First proposed on January 14, 2021, the package builds upon many of the measures in the CARES Act from March 2020 and in the Consolidated Appropriations Act, 2021, from December.
CARES ACT (The Consolidated Appropriations Act, 2021 extended the change for 2021.)
For the 2021 tax year, you can deduct up to $300 of cash donations per person without having to itemize, meaning a married couple filing jointly could deduct up to $600 of donations without having to itemize. This is called an “above the line” deduction. For more information, see “Expanded tax benefits help individuals and businesses give to charity in 2021” at the IRS website.
How much can I deduct?
Good news! In 2021, thanks to the CARES Act, you can deduct up to 100 percent of your adjusted gross income. In 2019, that number was only 60 percent. And if you’re wondering if you can reach that 100 percent mark using your donor advised funds (DAF), the answer is yes… IF 60 percent of your charitable contributions are cash given to your DAF and IF the remaining 40 percent is given to the charity as cash.
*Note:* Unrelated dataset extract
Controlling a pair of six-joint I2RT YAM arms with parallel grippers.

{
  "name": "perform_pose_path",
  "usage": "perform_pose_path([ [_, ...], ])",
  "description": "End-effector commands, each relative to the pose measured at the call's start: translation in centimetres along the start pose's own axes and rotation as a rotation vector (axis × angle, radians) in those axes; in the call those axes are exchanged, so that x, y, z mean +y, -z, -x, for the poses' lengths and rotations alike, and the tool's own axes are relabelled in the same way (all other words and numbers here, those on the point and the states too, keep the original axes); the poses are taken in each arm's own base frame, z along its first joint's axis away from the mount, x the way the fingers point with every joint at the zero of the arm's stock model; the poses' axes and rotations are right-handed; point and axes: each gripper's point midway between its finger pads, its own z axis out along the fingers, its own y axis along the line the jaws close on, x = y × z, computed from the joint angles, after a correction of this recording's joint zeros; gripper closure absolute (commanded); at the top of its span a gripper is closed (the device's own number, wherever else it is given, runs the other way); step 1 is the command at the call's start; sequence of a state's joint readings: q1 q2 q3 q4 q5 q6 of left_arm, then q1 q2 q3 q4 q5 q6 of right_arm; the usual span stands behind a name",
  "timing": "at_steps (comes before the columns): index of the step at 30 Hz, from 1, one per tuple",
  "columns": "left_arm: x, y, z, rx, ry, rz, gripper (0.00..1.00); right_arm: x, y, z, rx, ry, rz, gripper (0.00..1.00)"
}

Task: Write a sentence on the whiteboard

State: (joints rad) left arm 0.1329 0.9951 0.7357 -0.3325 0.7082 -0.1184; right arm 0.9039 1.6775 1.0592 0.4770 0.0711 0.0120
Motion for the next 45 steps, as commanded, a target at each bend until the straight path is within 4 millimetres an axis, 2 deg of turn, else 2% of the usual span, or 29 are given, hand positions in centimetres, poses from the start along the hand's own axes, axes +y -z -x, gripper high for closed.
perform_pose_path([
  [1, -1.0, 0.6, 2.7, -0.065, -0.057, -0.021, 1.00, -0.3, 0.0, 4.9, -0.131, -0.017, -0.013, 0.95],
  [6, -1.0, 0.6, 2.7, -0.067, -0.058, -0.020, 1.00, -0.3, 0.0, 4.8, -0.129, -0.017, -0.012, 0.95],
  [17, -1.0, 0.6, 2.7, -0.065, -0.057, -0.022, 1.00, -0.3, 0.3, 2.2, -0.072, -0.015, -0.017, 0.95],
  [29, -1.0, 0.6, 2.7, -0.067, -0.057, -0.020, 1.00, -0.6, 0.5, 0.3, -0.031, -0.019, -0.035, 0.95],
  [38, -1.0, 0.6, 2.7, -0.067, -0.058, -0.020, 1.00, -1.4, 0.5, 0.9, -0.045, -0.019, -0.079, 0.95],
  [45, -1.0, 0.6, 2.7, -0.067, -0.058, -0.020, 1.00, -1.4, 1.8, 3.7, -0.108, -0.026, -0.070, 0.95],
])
Your other option is to give 20 percent in cash to your Donor Advised Fund (DAF), 30 percent in appreciated assets, and 50 percent in cash directly to the charity. IRS Publication 526 has the details.
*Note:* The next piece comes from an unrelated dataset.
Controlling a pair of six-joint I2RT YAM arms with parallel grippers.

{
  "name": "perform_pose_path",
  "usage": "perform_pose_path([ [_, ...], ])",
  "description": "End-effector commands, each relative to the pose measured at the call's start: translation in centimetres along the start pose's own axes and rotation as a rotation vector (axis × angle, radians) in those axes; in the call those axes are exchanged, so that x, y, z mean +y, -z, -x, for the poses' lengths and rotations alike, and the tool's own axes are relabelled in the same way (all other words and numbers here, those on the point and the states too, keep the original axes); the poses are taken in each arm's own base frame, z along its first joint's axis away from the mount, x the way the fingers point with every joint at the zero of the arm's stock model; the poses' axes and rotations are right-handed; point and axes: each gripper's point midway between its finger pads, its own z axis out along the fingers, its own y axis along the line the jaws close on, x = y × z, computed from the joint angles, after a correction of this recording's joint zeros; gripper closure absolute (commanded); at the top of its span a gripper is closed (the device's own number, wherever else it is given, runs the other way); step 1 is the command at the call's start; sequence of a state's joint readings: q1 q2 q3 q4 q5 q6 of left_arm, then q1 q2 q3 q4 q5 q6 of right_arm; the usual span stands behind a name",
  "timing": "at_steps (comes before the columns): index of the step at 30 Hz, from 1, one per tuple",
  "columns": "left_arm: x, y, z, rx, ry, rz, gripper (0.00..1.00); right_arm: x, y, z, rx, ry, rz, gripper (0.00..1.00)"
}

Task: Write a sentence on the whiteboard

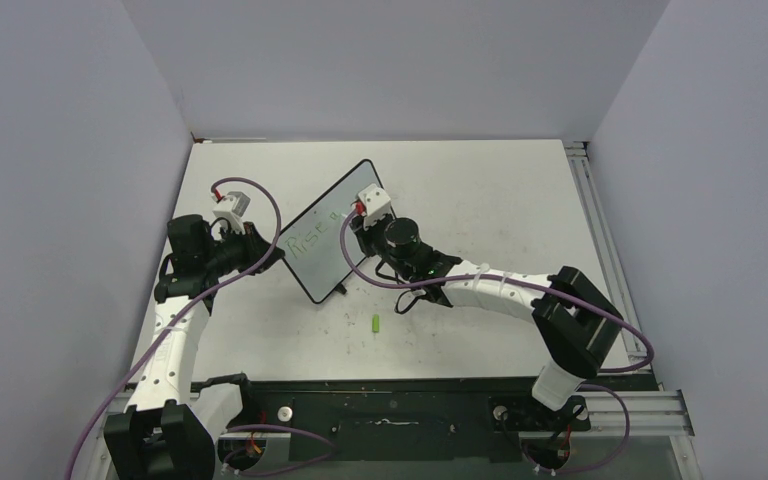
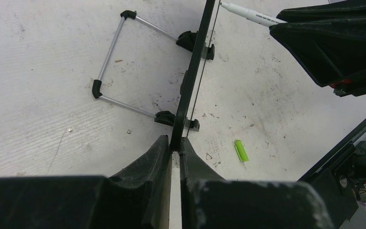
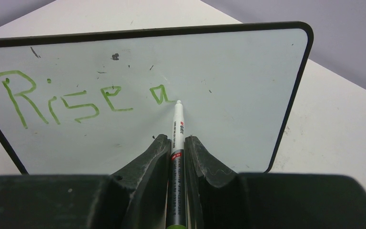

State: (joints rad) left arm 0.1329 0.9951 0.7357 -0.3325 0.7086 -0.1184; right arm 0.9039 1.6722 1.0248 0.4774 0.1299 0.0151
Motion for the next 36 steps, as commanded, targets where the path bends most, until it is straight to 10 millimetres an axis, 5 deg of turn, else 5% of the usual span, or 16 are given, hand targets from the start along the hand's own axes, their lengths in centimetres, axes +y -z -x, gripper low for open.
perform_pose_path([
  [1, -1.0, 0.6, 2.7, -0.066, -0.057, -0.020, 1.00, -0.4, 1.6, 5.5, -0.147, -0.033, -0.011, 0.95],
  [16, -1.1, 0.6, 2.7, -0.067, -0.057, -0.022, 1.00, 0.4, 0.1, 8.1, -0.210, -0.036, 0.023, 0.95],
  [36, -1.0, 0.6, 2.7, -0.066, -0.056, -0.024, 1.00, 1.0, -1.5, 6.8, -0.177, -0.027, 0.042, 0.95],
])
- The limit applies to all donations you make throughout the year, no matter how many organizations you donate to.
- Contributions that exceed the limit can often be deducted on your tax returns over the next five years — or until they’re gone — through a process called a carryover.
- For the 2021 tax year, you can deduct up to $300 per person rather than per tax return, meaning a married couple filing jointly could deduct up to $600 of donations without having to itemize.
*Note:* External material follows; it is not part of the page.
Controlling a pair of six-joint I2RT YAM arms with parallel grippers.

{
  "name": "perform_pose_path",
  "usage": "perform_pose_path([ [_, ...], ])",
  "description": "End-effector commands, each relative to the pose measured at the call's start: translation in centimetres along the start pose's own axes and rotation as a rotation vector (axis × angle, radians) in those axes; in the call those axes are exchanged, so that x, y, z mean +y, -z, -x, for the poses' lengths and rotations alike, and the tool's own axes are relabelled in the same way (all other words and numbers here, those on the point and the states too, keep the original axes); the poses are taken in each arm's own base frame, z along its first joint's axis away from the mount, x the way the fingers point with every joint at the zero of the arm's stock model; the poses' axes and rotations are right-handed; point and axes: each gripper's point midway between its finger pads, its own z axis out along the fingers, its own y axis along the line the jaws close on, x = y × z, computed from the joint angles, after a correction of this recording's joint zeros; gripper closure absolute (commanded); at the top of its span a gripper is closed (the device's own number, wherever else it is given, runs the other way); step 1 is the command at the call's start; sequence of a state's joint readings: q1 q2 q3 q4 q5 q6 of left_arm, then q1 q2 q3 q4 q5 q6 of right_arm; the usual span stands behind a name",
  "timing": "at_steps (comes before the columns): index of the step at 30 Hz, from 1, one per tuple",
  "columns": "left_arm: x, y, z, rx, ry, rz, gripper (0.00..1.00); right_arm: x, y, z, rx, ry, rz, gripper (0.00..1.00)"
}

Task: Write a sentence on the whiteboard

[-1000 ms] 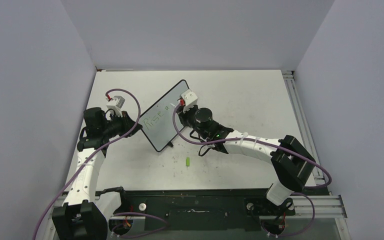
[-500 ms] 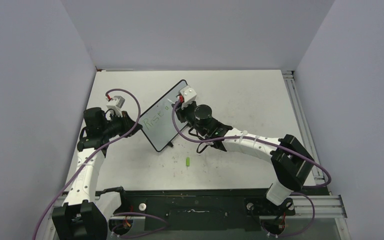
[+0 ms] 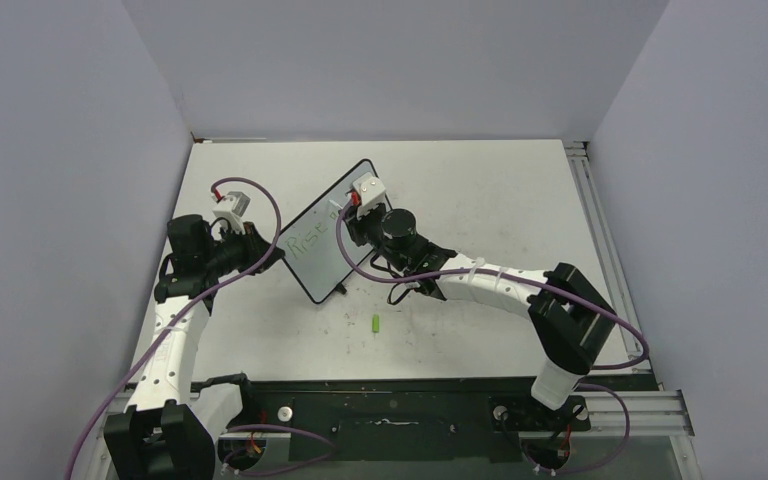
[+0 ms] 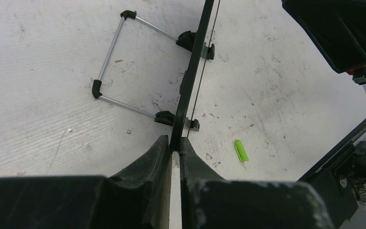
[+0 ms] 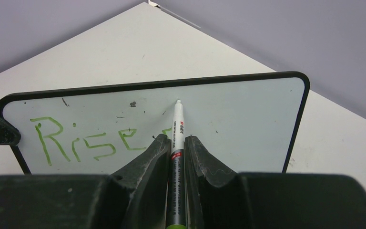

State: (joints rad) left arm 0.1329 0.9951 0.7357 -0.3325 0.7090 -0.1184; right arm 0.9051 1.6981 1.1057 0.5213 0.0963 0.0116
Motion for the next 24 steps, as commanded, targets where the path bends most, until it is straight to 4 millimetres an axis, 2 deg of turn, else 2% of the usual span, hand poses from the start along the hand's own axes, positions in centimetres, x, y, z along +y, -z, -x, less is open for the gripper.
perform_pose_path([
  [1, -1.0, 0.6, 2.7, -0.067, -0.057, -0.024, 1.00, 0.3, -0.6, 2.8, -0.076, -0.010, 0.011, 0.95],
  [19, -1.1, 0.6, 2.7, -0.067, -0.058, -0.025, 1.00, -0.3, 1.3, -1.5, 0.025, 0.001, -0.011, 0.95],
  [24, -1.1, 0.6, 2.7, -0.069, -0.059, -0.023, 1.00, -0.4, 1.5, -2.2, 0.041, 0.000, -0.012, 0.95],
])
- The CARES Act eliminated the 60% limit for cash donations to public charities.
In 2021, you can make deductible investments of up to $6,000 in an IRA or $7,000 if you’re 50 or older. Maxing out this account allows you to take full advantage of the tax savings Uncle Sam provides to build a secure future in your later years. It can also go a long way toward giving you the financial security you deserve as a retiree.
If you are 70 1/2 or older, you can make a Qualified Charitable Distribution (QCD) from your IRA up to $100,000 directly to Ability Connection Colorado. You can help the at-risk individuals served by Ability Connection Colorado and potentially receive a tax benefit.
A donation transferred directly from your IRA to a qualified charity like Ability Connection Colorado is generally not considered taxable income on your federal income tax return. As always, we recommend that you contact your plan administrator or professional advisor to determine if this type of gift is right for you.
Sell depreciated stock and donate the cash proceeds to Ability Connection Colorado. You will receive a charitable deduction as well as a capital loss benefit on the sale of stock. Capital losses offset capital gains, and the maximum net capital loss in any tax year is $3,000 for a married filing joint taxpayer ($1,500 for all other taxpayers). Any unused capital losses are rolled over to future years. Please consult with your tax professional for more information.
This information is not intended as legal or tax advice. For such advice, please consult an attorney or tax advisor. Figures cited in any examples are for illustrative purposes only. References to tax rates include federal taxes only and are subject to change. State law may further impact your individual results.